Il insiste également sur le cycle de vie complet bien trop court des meubles alors que la durée de vie complète devrait être à la base du processus de conception. « Aujourd’hui, il est totalement inconscient de créer du mobilier dont les matériaux ne sont pas réemployables, voire même pas recyclables. Au contraire, il faut réduire drastiquement la quantité de matériaux nécessaire à la fabrication, s’assurer en premier lieu du réemploi, et ensuite aux possibilités de recyclage », explique-t-il pour clore ce sujet.

 

« Il faut revenir à une forme raisonnée de consommation, ce qui implique aussi qu’il est inconcevable de créer des chaises à 50 euros ou des tables à 100 euros »

 

Un nouveau service

Un peu par hasard, Marine et Pierre ont ajouté une corde à leur arc, et ouvert nouveau volet d’activités pour compléter l’offre d’Atelier 80. Désormais, ils proposent un service d’accompagnent et de conseil pour acheteurs potentiels. En effet, le couple d’architectes d’intérieur a rendu plusieurs fois service à des amis impliqués dans un processus d’achat immobilier : « Nous accompagnions lors des visites, fournissions des conseils et des prévisions budgétaires quant aux travaux de rénovation à réaliser, les possibilités d’aménagement… et nous nous sommes rendu compte que cela nous plaisait énormément. Depuis lors, nous avons l’occasion de le faire pour certains clients, et nous en retirons énormément de fierté de ce service baptisé « trouver la maison de nos rêves » ».

Ils citent souvent un projet d’accompagnement de ce style parmi les meilleurs souvenirs de leur (jeune) histoire : « Nous avons accompagné un couple qui avait eu un véritable crush pour un ancien château. Nous les avons conseillés sur l’entièreté de leur projet, préparé la rénovation complète, notamment sur l’aspect environnemental ». Après une première déception, le bien a été remis en vente, et leur offre a été finalement acceptée. « C’est d’autant plus une belle histoire, car nous avions déjà rénové leur appartement précédent, et nous avions été touchés qu’ils nous recontactent pour un nouveau projet immobilier. Ce service d’accompagnement nous permet de réellement créer des liens profonds avec nos clients, pour des projets parfois d’une vie », se réjouit Pierre. Pour Atelier 80, il s’agit d’ailleurs d’un projet d’envergure, avec 5 phases d’intervention dont les deux premières seront lancées en octobre prochain, où ils pourront exprimer au mieux leurs valeurs et leur vision architecturale.

 

Ouverture d’esprit et conscientisation

Avec leurs différents services, Atelier 80 se profile comme un partenaire global pour tout projet de construction, mais aussi ouvert d’esprit : « Tant que le projet est aligné avec nos valeurs environnementales, nous sommes ravis d’écouter vos propositions, quelque qu’elles soient ».

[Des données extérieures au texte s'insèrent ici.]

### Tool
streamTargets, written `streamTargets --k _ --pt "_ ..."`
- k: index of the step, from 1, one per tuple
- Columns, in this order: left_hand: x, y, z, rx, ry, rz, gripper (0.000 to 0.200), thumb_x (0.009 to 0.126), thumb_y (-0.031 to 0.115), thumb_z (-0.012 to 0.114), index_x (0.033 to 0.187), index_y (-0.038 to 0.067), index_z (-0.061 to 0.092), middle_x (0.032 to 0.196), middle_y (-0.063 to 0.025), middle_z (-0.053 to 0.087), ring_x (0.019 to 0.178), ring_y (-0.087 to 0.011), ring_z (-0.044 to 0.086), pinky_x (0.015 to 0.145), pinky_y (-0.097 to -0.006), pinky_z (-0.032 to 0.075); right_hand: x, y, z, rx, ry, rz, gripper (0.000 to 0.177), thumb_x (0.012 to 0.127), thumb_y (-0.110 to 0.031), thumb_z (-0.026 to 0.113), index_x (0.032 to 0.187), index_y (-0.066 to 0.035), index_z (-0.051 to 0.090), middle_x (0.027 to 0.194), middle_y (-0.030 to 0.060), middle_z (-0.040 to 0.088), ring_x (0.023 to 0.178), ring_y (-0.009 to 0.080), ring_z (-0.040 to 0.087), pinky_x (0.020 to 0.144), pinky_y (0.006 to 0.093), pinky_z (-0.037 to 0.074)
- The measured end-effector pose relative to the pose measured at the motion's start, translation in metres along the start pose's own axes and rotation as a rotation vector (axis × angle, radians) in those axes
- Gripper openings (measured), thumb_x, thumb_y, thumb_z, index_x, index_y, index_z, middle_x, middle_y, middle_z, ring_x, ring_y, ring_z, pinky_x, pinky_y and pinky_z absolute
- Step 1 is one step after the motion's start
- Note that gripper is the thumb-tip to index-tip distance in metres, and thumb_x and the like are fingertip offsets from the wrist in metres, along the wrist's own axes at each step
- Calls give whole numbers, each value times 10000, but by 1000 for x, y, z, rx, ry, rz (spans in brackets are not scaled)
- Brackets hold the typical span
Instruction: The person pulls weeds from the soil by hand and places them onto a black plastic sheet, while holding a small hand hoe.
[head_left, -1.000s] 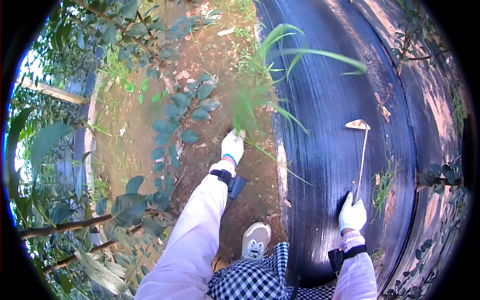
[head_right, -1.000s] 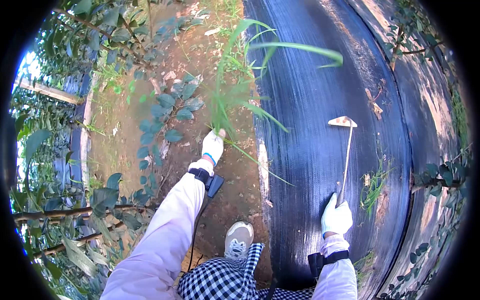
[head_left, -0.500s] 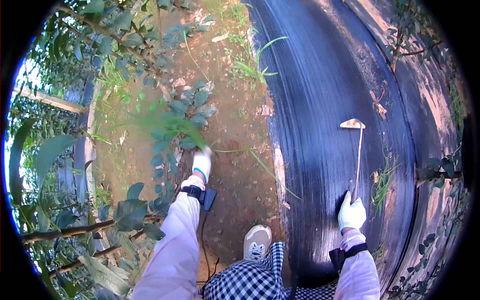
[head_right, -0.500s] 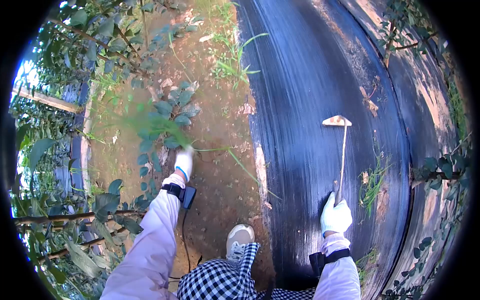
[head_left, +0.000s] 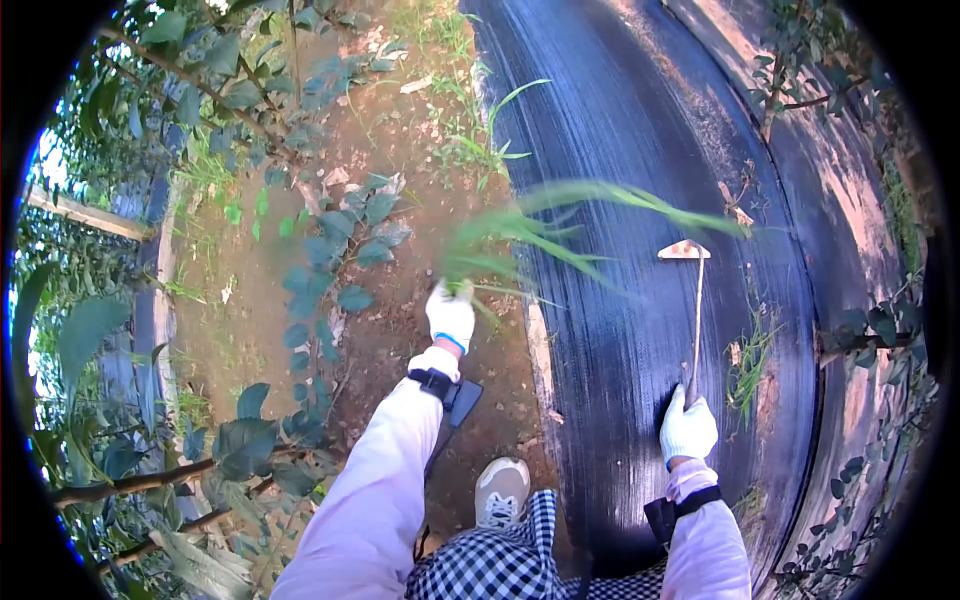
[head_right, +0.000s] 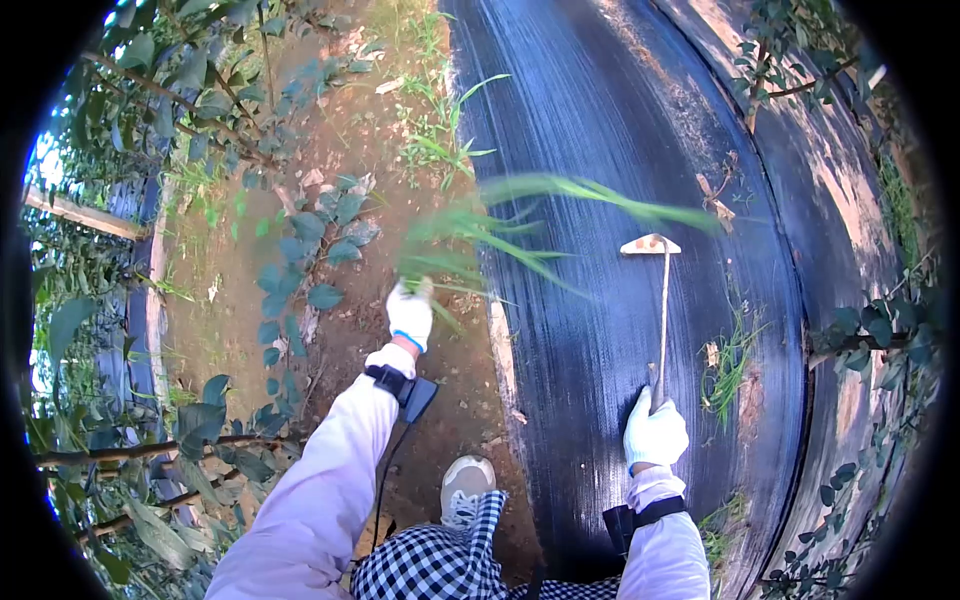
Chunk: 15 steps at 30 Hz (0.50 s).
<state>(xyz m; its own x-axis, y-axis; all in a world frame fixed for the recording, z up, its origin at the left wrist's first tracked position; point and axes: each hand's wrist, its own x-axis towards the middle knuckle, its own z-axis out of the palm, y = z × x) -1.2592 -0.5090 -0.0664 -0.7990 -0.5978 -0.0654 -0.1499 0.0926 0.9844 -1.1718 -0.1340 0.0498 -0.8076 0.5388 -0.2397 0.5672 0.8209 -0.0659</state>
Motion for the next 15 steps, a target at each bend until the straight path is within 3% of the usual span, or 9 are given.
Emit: streamTargets --k 3,4,5,6,8,10,12,13,15 --pt "-10 95 47 -194 15 -241 88 916 154 612 926 76 653 733 6 578 594 -116 445 537 -285 390 -3 -2 2 2 7 -8 481 901 -477 512 836 -27 670 752 218 680 733 405 679 703 485 533" --pt "-16 118 72 -124 -164 -181 100 911 155 617 931 65 657 737 -12 589 618 -120 511 534 -266 436 -4 -2 1 11 13 -13 494 901 -485 514 831 -21 669 748 222 677 728 405 679 690 484 533" --pt "-32 161 93 -303 -437 -287 171 896 163 633 1011 37 641 817 -45 620 671 -137 590 571 -267 516 -3 0 3 4 23 -13 503 901 -491 513 827 -19 668 745 224 676 725 404 678 686 483 533" --pt "-39 176 113 -408 -767 -207 325 914 210 620 1164 6 581 972 -82 631 802 -180 646 705 -317 576 -3 1 6 -2 35 -9 511 902 -497 512 823 -17 667 743 225 675 723 402 678 681 482 532" --pt "-44 186 139 -454 -1145 -237 439 897 182 642 1269 -9 507 1134 -125 599 872 -192 651 692 -322 578 -5 -2 0 -1 9 2 526 906 -506 504 819 -13 666 747 224 676 731 398 679 687 481 531" --pt "-35 171 129 -175 -938 -225 436 883 159 653 1260 -13 519 1184 -135 582 887 -182 649 691 -315 580 -3 -1 2 1 -6 30 528 908 -505 502 819 -11 665 750 223 676 737 396 679 691 480 531" --pt "-17 136 92 41 -672 -162 355 864 137 651 1191 17 582 1051 -102 644 871 -180 644 696 -289 560 -2 -1 2 4 -18 41 527 910 -508 498 834 -14 666 758 221 678 745 396 679 698 479 530" --pt "-14 115 66 212 -353 50 280 854 154 655 1100 25 631 975 -85 659 860 -202 638 739 -303 533 -1 -1 3 2 -27 48 527 910 -508 497 839 -15 667 760 221 679 745 396 678 698 478 531" --pt "14 46 0 534 147 323 301 814 204 691 1061 38 653 1023 -133 631 949 -256 607 872 -372 481 0 1 5 -9 -40 51 516 910 -501 503 858 -15 671 768 220 680 747 395 678 700 476 530"
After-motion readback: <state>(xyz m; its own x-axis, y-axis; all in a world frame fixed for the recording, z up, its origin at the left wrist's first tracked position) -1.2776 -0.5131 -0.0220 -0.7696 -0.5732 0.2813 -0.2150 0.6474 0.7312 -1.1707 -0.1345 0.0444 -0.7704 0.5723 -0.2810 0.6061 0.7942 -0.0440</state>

De même, Marine et Pierre tentent d’informer, notamment via leur site web et leurs réseaux sociaux, sur certaines thématiques particulières de la construction comme le choix de matériaux sains : « Comme pour toutes nos autres activités, nous ne prenons jamais une position de donneurs de leçons ».

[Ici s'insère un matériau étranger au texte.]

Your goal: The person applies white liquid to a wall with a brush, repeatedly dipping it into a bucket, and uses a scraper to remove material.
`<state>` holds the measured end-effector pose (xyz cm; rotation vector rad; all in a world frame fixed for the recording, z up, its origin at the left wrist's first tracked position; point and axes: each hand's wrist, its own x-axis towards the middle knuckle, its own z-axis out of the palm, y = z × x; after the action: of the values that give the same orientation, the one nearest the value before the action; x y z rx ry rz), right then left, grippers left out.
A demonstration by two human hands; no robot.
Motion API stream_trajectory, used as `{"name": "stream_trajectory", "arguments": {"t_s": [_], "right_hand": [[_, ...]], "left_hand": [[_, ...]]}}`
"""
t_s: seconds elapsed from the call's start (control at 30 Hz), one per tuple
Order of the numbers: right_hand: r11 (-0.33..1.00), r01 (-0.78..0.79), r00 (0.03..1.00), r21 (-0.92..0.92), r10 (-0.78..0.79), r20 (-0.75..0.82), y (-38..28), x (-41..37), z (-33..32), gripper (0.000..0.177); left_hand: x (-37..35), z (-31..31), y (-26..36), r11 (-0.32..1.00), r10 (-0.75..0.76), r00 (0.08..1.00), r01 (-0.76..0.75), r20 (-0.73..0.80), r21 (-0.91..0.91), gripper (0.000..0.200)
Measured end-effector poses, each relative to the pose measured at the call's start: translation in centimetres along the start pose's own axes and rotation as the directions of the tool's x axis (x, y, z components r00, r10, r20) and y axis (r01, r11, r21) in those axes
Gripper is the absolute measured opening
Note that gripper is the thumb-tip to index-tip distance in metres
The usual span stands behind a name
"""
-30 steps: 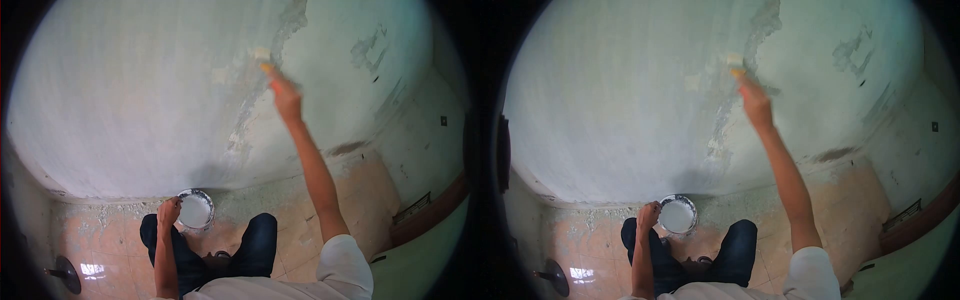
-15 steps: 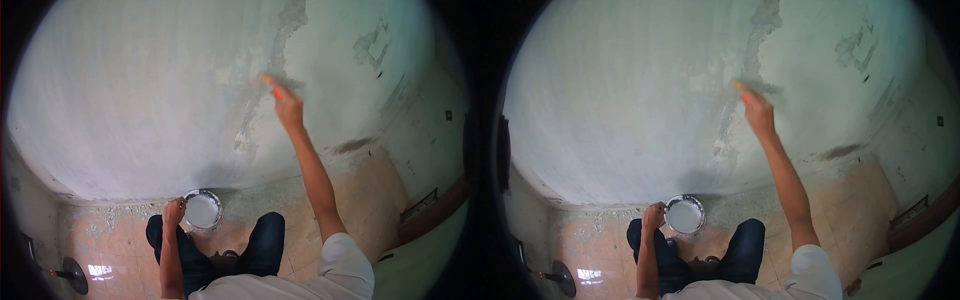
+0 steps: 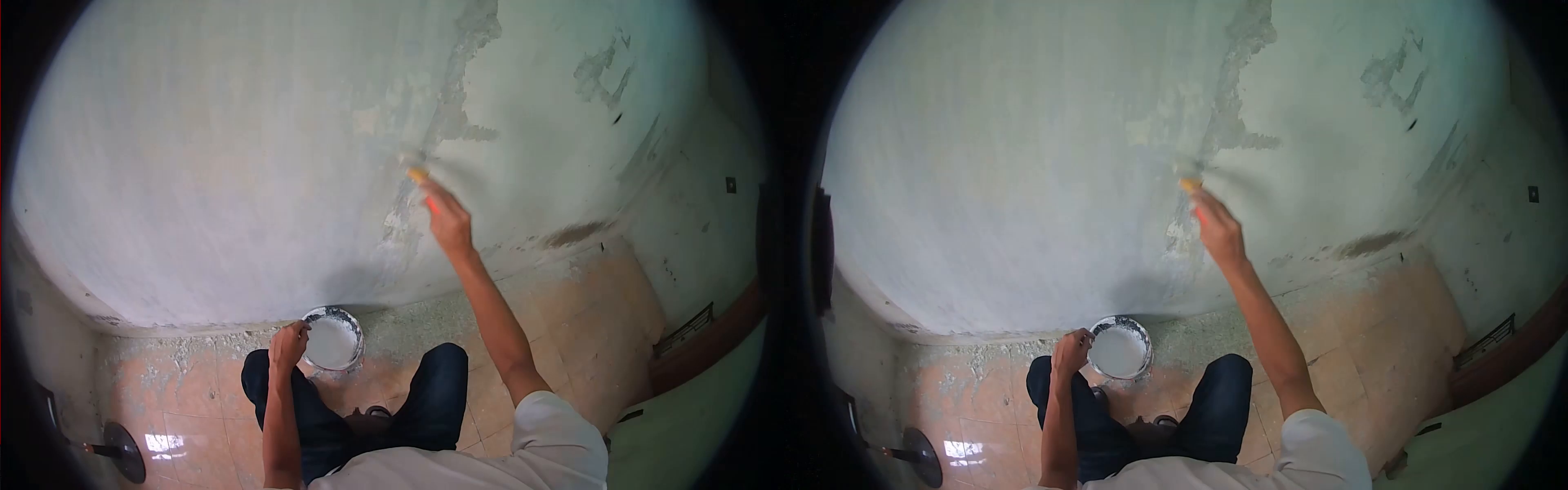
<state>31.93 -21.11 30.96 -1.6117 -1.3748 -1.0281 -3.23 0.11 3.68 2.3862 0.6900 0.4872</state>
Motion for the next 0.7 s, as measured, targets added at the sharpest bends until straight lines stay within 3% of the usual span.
{"name": "stream_trajectory", "arguments": {"t_s": [0.03, 0.17, 0.23, 0.27, 0.47, 0.5, 0.57, 0.63, 0.7], "right_hand": [[0.996, 0.064, 0.993, -0.065, -0.070, -0.098, -0.3, 2.0, -1.0, 0.038], [0.991, 0.050, 0.991, -0.122, -0.065, -0.118, 2.0, 3.0, 0.6, 0.038], [0.983, 0.117, 0.993, -0.144, -0.120, -0.014, 3.4, -1.2, 3.0, 0.037], [0.991, 0.046, 0.999, -0.128, -0.046, 0.002, 3.7, -2.9, 3.3, 0.034], [1.000, -0.024, 0.986, -0.019, 0.027, 0.165, 4.1, -6.3, 2.9, 0.032], [0.999, -0.031, 0.989, -0.023, 0.034, 0.146, 3.6, -4.5, 2.2, 0.032], [0.964, -0.267, 0.887, 0.013, 0.240, 0.394, 1.6, 1.3, -0.5, 0.029], [0.989, -0.147, 0.945, -0.001, 0.141, 0.295, 3.1, 6.1, -0.5, 0.027], [0.943, -0.334, 0.879, -0.007, 0.314, 0.360, 1.5, 11.7, -2.6, 0.022]], "left_hand": [[-0.3, 0.2, -0.2, 1.000, 0.000, 1.000, 0.000, -0.007, 0.010, 0.017], [0.1, -0.5, -0.2, 1.000, -0.004, 0.999, 0.005, -0.037, 0.023, 0.018], [-0.3, -0.4, 0.1, 0.998, -0.051, 0.999, 0.051, 0.012, -0.022, 0.018], [-0.6, -0.7, 0.6, 0.997, -0.065, 0.998, 0.065, 0.023, -0.036, 0.018], [-1.3, -0.8, 0.5, 0.999, 0.002, 1.000, -0.003, 0.028, 0.035, 0.018], [-1.1, -0.8, 0.5, 1.000, -0.007, 1.000, 0.007, 0.020, 0.029, 0.019], [-1.1, -1.2, 1.2, 0.999, 0.012, 1.000, -0.012, 0.004, 0.053, 0.019], [-0.9, -0.4, 0.6, 1.000, -0.019, 1.000, 0.019, -0.002, 0.001, 0.019], [-0.8, -0.2, 0.8, 0.999, -0.012, 1.000, 0.012, 0.008, 0.036, 0.020]]}}
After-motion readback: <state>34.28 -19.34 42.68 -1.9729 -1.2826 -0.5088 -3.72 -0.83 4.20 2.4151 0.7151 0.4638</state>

En effet, le duo s’interdit tout jugement mais s’efforce plutôt de proposer un discours de conscientisation, qui leur permet de développer des thématiques qui leur tiennent à cœur, dans une profession qui souffre d’un manque de reconnaissance criant.

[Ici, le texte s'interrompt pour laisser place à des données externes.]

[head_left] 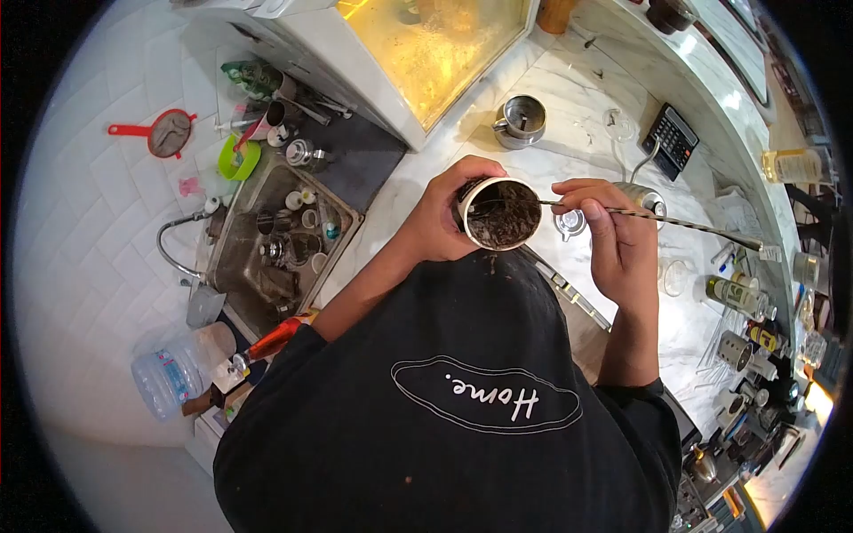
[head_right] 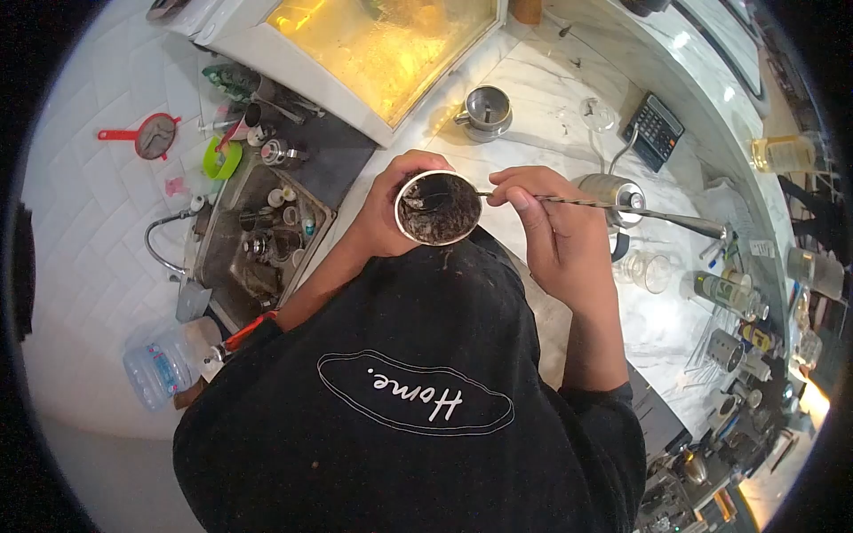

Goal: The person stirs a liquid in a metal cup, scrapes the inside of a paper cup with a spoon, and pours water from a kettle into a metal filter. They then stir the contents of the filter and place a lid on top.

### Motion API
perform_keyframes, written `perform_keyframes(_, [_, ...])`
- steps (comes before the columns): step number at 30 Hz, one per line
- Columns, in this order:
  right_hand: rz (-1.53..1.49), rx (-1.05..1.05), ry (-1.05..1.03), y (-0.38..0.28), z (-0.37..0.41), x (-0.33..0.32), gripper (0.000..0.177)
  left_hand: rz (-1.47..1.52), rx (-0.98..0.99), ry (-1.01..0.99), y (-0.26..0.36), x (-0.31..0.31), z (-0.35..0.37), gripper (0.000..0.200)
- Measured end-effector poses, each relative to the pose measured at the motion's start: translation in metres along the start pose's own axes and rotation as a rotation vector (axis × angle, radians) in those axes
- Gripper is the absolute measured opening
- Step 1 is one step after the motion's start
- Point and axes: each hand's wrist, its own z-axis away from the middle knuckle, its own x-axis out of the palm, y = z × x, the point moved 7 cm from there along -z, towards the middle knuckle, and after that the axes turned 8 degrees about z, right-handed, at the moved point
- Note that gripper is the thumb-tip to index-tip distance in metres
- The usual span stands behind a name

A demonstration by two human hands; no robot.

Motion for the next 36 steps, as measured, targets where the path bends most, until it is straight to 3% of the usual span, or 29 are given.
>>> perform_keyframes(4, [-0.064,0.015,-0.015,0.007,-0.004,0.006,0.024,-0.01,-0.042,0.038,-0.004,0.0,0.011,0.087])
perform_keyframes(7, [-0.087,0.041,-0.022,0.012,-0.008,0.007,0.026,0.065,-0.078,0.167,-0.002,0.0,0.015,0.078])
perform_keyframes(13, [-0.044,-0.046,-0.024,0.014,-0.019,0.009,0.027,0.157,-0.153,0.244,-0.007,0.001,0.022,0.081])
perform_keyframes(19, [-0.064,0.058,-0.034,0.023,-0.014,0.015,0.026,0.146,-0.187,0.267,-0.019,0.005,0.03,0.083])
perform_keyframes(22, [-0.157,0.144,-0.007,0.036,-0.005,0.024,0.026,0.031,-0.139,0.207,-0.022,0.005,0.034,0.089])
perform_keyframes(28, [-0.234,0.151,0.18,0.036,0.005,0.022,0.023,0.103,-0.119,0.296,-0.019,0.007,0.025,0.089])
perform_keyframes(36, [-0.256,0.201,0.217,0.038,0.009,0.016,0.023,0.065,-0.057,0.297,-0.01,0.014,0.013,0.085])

« En Belgique, le métier d’architecte d’intérieur n’est pas protégé, ce qui offre une certaine liberté mais également limite, notamment au niveau de la demande de permis. Surtout, cela donne parfois lieu à des confusions ou amalgames douteux : nous ne sommes pas décorateurs, même si certains architectes d’intérieur ont une sensibilité développée pour cet aspect précis, comme c’est le cas pour Marine. Il faut éduquer, même si le terme est un peu fort, le public et le secteur de la construction des qualités de chaque profession et comment les faire cohabiter de façon optimale pour tirer le meilleur profit de chacune », conclut Pierre.